WHAT IS REQUIRED:
Count only the lines of the records that hold "green", then give the number without any other words.
(MATERIAL PROVIDED Opens)
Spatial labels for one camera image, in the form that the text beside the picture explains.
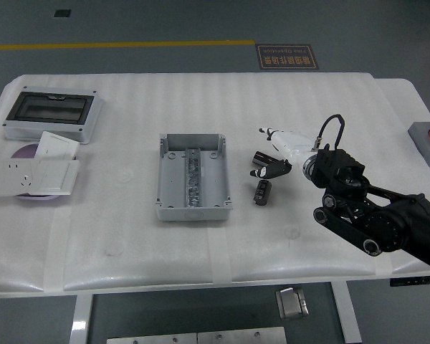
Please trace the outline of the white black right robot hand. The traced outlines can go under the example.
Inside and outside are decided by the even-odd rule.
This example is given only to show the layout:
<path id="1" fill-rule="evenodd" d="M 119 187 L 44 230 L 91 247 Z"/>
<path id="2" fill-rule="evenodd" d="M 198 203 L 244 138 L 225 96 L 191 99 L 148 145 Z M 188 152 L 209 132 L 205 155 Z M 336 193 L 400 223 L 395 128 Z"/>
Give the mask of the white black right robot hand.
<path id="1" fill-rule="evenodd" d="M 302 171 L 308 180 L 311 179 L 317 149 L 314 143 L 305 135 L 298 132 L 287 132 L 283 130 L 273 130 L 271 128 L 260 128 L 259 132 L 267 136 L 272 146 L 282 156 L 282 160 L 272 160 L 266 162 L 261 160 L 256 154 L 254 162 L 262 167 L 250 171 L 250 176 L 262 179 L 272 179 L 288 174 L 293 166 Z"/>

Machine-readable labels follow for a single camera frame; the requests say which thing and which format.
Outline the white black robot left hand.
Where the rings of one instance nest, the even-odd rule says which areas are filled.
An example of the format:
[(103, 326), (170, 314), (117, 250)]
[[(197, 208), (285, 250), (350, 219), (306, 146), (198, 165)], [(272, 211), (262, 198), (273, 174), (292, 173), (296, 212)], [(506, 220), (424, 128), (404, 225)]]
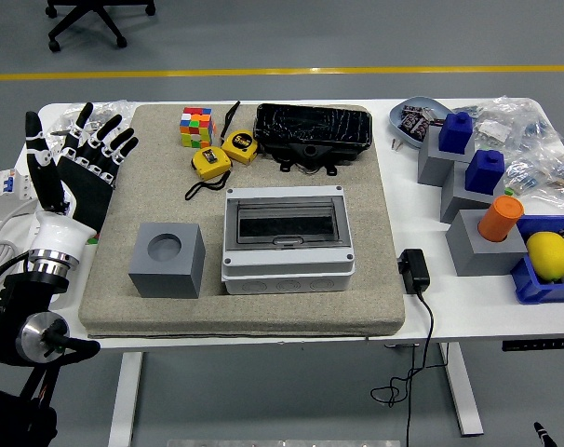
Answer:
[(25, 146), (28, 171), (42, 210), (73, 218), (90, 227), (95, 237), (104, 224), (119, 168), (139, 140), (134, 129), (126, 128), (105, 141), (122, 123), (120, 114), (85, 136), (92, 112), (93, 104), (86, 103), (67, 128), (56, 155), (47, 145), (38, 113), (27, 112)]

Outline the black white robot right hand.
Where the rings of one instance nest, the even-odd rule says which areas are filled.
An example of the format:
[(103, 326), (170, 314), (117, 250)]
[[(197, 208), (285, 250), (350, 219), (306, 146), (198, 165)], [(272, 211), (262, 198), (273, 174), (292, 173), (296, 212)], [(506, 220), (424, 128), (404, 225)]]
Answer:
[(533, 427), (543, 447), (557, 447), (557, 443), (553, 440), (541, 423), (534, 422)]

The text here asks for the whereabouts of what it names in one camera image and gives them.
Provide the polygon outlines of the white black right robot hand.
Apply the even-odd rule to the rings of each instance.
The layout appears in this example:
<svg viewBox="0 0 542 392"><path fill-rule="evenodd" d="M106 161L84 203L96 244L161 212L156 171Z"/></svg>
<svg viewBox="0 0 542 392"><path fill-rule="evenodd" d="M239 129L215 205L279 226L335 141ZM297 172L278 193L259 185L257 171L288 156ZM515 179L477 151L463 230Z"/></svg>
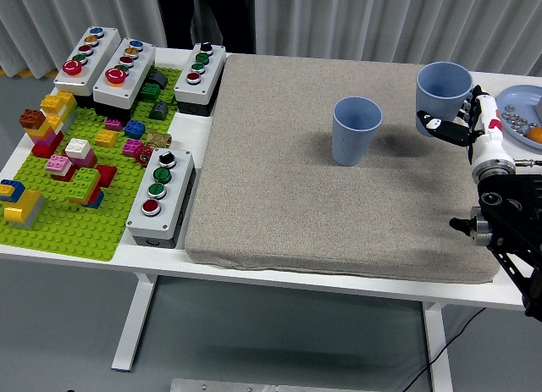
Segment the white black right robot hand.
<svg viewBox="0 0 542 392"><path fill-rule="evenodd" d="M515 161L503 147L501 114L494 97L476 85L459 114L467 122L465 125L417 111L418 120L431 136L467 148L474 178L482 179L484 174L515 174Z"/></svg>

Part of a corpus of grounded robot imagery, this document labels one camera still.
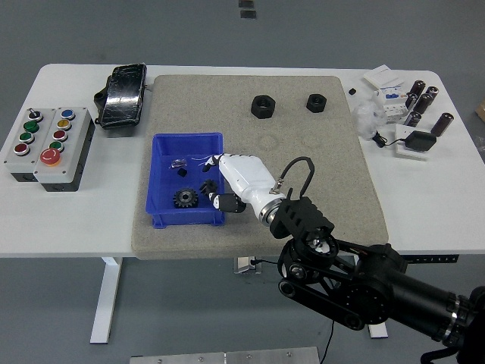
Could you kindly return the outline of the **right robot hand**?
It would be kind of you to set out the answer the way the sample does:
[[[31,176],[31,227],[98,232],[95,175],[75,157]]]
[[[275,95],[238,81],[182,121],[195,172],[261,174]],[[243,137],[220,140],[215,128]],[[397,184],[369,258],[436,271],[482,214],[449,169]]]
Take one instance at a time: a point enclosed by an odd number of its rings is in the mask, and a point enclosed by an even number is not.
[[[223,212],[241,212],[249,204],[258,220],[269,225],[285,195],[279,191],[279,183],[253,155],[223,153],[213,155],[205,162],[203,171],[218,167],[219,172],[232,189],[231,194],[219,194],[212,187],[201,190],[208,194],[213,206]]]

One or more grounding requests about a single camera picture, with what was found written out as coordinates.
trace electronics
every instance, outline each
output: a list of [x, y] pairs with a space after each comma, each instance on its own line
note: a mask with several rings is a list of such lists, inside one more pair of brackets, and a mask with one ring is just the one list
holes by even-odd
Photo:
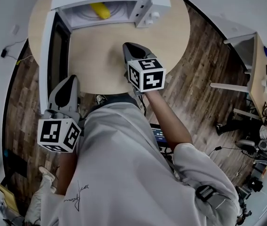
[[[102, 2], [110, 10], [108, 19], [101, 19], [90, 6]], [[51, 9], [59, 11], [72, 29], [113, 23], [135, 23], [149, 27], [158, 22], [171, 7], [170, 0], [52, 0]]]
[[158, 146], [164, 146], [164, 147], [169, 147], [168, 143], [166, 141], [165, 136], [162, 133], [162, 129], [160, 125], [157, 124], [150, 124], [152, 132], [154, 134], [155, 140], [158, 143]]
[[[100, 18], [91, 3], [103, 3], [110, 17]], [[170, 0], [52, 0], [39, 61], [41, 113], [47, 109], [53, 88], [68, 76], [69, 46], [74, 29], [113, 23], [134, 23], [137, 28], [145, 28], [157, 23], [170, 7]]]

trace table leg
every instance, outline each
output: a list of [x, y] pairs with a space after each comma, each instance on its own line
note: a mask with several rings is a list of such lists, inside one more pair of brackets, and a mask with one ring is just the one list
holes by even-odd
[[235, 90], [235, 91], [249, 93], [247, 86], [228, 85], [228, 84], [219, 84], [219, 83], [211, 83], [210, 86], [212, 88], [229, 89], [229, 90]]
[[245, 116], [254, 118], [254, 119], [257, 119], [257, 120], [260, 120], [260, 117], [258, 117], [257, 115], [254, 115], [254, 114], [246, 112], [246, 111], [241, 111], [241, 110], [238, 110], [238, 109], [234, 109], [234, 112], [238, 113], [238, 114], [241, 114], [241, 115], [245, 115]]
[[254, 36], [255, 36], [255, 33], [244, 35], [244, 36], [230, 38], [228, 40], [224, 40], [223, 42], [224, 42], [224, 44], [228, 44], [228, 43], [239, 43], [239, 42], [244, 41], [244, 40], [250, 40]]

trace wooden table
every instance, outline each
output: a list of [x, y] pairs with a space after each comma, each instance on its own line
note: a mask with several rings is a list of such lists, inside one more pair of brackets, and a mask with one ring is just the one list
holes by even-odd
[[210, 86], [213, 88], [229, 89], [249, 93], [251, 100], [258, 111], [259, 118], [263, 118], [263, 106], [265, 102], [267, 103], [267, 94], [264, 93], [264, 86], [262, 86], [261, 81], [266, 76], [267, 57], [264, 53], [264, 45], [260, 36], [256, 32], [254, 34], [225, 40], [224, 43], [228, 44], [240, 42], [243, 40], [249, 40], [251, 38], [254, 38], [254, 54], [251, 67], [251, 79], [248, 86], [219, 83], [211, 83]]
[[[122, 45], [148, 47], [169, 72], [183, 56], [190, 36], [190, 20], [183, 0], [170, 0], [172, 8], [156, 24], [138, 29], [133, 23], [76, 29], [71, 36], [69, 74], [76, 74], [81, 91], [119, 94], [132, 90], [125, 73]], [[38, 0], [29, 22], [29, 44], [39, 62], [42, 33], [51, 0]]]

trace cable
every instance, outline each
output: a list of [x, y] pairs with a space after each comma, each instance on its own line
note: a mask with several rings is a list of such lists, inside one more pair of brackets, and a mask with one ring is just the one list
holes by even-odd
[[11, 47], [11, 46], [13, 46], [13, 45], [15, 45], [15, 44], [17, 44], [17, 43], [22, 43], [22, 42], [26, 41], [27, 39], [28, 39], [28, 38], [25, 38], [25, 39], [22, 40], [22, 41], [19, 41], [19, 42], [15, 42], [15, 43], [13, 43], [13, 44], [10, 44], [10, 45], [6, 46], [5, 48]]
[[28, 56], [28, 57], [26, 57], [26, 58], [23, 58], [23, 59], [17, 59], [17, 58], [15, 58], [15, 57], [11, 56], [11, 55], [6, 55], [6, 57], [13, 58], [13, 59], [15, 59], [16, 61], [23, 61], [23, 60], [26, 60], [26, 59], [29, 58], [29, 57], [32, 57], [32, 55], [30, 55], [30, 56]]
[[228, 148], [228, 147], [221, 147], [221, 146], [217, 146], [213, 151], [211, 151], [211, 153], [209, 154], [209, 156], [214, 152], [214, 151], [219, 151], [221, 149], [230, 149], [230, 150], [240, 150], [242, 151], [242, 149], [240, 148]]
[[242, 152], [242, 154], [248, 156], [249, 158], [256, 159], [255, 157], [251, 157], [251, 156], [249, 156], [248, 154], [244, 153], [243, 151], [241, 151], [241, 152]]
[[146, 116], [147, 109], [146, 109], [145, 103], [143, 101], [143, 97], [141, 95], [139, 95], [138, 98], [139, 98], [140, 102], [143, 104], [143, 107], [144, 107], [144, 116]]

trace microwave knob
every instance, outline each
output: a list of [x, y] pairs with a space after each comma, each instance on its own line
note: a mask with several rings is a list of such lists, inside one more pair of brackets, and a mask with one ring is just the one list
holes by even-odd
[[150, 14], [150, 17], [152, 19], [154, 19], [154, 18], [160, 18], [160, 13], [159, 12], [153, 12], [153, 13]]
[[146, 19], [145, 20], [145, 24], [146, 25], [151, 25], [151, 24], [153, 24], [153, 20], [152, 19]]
(MATERIAL PROVIDED Closes)
(MATERIAL PROVIDED Opens)
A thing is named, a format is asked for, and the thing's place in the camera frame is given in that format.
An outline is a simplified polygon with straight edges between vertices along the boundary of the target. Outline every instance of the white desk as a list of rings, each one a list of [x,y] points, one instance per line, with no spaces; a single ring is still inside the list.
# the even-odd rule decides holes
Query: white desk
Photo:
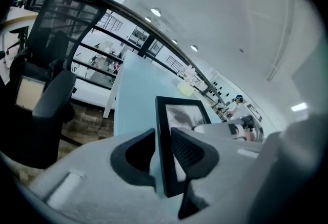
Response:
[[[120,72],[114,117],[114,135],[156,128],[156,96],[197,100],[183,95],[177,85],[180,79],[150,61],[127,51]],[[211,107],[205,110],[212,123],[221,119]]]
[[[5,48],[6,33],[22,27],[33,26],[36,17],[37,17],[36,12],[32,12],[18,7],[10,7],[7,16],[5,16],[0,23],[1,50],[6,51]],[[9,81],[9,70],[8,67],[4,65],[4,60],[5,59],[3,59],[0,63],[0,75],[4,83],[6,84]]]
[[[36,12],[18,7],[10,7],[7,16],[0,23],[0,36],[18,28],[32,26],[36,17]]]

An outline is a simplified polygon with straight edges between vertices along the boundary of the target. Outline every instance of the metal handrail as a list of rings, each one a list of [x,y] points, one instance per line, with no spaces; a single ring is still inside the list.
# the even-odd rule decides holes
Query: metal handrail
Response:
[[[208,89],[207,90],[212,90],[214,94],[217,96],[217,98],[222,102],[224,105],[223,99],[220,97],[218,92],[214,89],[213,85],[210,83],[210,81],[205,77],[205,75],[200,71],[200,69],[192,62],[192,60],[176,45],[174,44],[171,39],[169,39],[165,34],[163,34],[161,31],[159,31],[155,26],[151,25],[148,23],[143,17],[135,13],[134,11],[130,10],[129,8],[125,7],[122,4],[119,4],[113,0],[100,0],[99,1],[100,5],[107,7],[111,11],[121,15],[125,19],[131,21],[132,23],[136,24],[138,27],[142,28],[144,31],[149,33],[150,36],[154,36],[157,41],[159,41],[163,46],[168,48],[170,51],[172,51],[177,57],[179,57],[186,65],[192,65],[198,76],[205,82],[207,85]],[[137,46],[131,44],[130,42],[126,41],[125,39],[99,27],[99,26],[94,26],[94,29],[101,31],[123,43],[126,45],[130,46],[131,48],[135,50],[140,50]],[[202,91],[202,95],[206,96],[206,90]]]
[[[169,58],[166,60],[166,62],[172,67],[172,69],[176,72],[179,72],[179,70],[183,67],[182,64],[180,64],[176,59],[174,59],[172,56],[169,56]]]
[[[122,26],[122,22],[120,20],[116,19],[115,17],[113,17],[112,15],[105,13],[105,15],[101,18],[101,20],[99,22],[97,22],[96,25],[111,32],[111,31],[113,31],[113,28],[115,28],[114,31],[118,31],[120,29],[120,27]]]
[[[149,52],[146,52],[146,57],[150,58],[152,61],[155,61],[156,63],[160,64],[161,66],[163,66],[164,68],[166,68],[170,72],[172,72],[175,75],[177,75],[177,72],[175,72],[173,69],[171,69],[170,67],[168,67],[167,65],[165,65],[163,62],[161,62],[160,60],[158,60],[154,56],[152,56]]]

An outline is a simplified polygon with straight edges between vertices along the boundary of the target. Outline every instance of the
(MATERIAL PROVIDED Closes)
(MATERIAL PROVIDED Opens)
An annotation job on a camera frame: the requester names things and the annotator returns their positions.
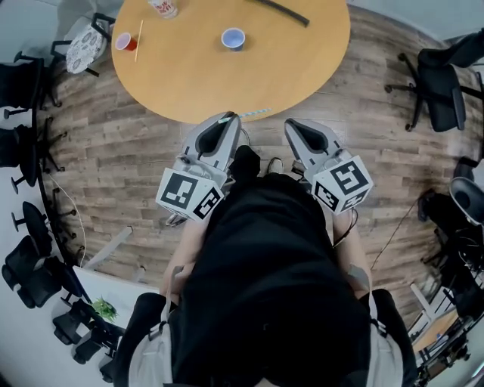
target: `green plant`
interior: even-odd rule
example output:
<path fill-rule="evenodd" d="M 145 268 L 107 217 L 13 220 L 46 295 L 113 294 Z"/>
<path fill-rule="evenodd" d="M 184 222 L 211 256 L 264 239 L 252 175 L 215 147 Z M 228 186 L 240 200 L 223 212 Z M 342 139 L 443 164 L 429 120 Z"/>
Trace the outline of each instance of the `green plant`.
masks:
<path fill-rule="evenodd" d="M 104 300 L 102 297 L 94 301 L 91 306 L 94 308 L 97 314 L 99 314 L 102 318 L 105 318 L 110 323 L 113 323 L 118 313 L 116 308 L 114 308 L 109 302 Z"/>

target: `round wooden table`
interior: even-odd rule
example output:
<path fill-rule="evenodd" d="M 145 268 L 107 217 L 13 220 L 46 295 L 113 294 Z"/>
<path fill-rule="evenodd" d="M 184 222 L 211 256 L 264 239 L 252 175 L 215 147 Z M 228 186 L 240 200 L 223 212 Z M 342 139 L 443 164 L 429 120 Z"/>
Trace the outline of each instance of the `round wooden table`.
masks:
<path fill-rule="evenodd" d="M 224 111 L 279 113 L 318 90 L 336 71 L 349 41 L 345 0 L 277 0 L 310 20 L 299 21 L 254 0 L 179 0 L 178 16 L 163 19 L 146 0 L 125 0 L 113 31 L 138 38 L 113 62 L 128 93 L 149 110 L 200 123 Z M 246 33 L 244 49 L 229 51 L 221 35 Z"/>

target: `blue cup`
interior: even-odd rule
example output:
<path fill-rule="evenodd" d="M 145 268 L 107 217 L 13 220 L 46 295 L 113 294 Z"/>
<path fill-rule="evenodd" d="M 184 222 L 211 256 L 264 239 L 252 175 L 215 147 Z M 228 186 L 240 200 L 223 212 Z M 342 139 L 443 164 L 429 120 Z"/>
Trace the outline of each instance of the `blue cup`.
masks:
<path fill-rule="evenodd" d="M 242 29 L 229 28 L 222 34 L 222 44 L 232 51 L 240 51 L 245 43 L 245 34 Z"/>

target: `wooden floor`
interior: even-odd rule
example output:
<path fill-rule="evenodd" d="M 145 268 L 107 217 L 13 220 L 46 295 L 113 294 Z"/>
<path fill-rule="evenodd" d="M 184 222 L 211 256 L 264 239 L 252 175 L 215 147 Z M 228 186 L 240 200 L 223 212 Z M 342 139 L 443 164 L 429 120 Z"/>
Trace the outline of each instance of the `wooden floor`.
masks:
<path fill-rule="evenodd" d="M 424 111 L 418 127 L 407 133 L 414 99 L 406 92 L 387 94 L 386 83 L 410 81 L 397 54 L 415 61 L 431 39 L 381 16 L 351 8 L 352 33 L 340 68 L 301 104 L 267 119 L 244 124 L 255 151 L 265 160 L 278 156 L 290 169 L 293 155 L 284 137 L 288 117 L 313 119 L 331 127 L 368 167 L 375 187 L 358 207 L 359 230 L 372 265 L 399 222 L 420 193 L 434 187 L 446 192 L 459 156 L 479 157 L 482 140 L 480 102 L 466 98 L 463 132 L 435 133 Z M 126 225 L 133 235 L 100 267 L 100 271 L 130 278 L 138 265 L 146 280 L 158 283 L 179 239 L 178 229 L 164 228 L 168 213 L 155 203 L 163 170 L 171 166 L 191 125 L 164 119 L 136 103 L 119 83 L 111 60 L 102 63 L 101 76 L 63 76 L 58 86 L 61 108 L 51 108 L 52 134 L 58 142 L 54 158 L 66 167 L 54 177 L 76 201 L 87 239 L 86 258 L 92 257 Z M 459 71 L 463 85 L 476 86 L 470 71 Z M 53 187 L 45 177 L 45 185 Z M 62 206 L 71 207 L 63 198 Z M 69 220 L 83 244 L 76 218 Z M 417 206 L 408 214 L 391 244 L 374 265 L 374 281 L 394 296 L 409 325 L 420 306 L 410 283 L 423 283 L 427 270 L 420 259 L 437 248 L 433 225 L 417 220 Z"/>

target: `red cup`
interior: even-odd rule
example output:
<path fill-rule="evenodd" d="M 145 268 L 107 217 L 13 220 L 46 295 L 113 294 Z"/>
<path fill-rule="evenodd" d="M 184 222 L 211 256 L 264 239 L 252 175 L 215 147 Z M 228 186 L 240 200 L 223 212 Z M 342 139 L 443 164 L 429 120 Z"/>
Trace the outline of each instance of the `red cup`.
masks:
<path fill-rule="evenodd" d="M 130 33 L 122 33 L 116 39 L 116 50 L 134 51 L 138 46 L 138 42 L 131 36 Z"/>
(MATERIAL PROVIDED Closes)
FINISHED EXERCISE:
2